Jul 20, 2011

Good Bye BoBo~

I'm more or less like 'Meroyan' right now...

This evening, as I step out of the hospital building, all I can see were dark clouds. Tears started to run down my cheeks as I turned my car key in the ignition.. I fought my tears for hours; that was since I receive the text message from Umie confirming that Bobo is dead. It's really hard to believe because she was perfectly healthy two days ago.. We saw a dead mouse near her box yesterday morning and assumed she played with it.

She must've bitten it and got infected or even poisoned. She vomitted all day. Before I went climbing that Tuesday night, I saw yellowish fluid drooling from the corner of her lips and wiped it with a tissue. Asked her whether she's ok or not (though I know she won't answer, of course). She didn't respond to the toy that I rolled towards her. Before I leave, I patted her back and said my goodbye.


I have generationssssss of cats before Bobo, especially during primary school. But since Uni, I don't get to take care much of our cats. They don't even recognize me when I'm at home for holiday. Instead of stroking their body against my feet, they would just stare at me as if saying "Hey you, new girl! What's up?"


So it's really different with Bobo. After all these years, my longing to take care of my own cat finally meet its end. Well, I actually lure her mom to becoming my cat by providing food hehe But then her mom got pregnant and she delivered under my bed.


I didn't even notice that she, Bobo's mom, was under my bed the night she delivered.
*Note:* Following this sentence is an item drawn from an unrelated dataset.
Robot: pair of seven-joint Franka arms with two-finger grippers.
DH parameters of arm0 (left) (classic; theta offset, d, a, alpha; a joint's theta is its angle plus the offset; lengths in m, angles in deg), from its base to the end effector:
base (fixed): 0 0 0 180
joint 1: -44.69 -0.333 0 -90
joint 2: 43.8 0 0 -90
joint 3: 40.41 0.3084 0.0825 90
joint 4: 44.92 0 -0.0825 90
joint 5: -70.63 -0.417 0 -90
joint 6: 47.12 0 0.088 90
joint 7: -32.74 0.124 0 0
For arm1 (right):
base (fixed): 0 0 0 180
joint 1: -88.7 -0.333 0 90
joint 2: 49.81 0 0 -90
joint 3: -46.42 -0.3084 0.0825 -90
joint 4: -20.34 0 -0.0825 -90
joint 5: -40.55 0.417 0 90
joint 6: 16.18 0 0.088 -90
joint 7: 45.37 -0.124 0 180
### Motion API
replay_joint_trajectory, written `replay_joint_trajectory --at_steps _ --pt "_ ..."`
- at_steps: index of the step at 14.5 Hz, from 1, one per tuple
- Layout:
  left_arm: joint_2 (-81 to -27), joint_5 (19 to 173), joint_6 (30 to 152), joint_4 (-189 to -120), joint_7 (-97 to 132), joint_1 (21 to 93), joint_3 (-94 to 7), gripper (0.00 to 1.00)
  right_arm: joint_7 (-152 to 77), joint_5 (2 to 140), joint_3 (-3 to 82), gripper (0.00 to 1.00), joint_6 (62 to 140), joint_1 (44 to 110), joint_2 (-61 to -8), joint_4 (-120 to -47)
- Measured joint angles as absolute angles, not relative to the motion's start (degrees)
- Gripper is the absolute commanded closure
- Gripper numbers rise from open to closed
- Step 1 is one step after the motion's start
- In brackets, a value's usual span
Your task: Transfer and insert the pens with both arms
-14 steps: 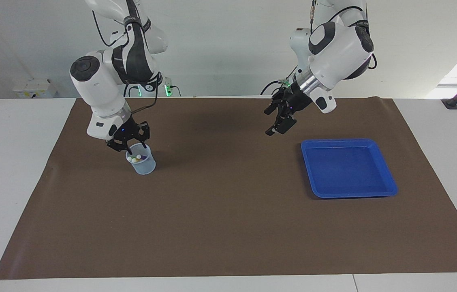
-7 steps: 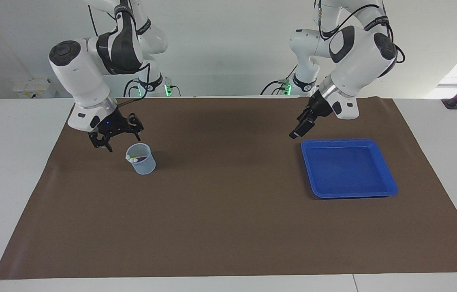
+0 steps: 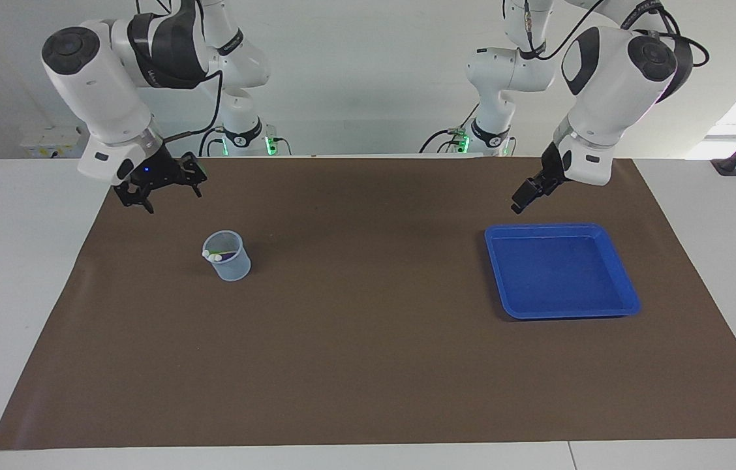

I was awakened by the mewing sound at around 3am. And I fought the urge to take a look and waited until morning. Then, when I pull up my mattress, I saw two tiny furry kittens curled up like two tiny balls.. Idham named them Tutu and Bobo. Tutu died from an eye infection..


When Bobo was already strong enough to walk about and started to pee and poop, my brother and I shopped for things to make them a comfortable home at this one corner in our house. Idham cut a box for them to rest and play inside... It was so perfect; us working together like that.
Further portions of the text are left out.